Despite reams of analysis, many if not most people in Westminster don’t understand why Douglas Carswell defected to UKIP last week.
It wasn’t about the EU, it wasn’t about immigration, it wasn’t about a desire to hold on to his seat or improve his majority. It was because he recognises that Westminster has become dangerously remote to the lives and concerns of the British public, and the democratic deficit needs to be urgently reversed. Westminster needs shaking up, now.
I believe that conservatives and those serious about democratic reform should be focused on holding the Conservative leadership to account, as opposed to leaving for UKIP, but I understand why Douglas Carswell felt too frustrated to continue in that cause.
The central Conservative Party are becoming increasingly aggressive and bellicose towards those in the party who have committed the crime of holding them to the account of their own manifesto.
The 2010 Conservative Manifesto was entitled: “An Invitation to Join the Government of Great Britain”.
It made many promises of democratic reform, localism and citizen engagement with the government. It made no mention, unsurprisingly, of Cultural Marxist policies like same sex marriage or data snooping orders, which were to be thrust on a public who didn’t know what was good for them.
The newly appointed Conservative Lord and “godfather” of the now heavily discredited “modernisation” of the Conservative Party, Danny Finkelstein, yesterday wrote a critique of Douglas Carswell’s defection. It is indicative of the stubborn refusal of those in the rarefied salons of Notting Hill to realise that the people have had enough of the “political class” system.
His thesis is: if you want reform, best let the establishment deal with it behind closed doors, otherwise democracy might inadvertently break out, and then where would we be? The Great British public in charge? What anarchy. Best to keep them in the bingo halls where they belong.
I am a great believer in elitism; the best people rising to the top on merit, but what we have in Britain now is not elitism, it is an elite, based on patronage and not merit.
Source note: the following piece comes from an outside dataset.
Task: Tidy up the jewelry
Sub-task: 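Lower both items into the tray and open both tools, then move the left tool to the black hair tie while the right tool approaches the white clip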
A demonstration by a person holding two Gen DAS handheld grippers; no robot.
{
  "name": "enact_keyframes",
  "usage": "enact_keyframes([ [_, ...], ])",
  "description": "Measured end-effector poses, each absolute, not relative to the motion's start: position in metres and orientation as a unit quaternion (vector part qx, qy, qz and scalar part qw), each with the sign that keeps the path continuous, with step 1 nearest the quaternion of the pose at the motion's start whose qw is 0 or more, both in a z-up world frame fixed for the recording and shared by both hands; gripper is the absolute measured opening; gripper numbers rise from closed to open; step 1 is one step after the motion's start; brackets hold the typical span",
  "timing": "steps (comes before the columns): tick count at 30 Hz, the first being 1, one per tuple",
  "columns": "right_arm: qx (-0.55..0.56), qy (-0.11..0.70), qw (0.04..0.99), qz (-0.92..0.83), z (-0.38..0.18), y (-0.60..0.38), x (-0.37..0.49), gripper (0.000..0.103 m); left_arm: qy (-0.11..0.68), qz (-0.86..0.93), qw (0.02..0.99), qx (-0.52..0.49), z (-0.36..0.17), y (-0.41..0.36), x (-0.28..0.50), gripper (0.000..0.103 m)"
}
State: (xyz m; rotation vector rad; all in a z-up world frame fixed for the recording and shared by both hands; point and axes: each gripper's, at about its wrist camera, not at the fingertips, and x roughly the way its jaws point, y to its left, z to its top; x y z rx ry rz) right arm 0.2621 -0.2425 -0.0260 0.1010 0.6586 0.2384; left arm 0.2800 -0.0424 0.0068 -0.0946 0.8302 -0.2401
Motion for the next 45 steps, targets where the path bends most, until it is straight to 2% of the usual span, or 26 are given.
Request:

What Thatcher described as the “feckless, spineless aristocracy.”
History has taught us that there is nothing more dangerous to the integrity of a nation than a government becoming wholly disconnected from the governed.
Douglas Carswell has many ideas, many that people will disagree with, but his most important is that the people of Britain should govern Britain.
He is undoubtedly right, and those that sit in ivory towers in opposition to that most powerful cause of freedom and democracy are doomed.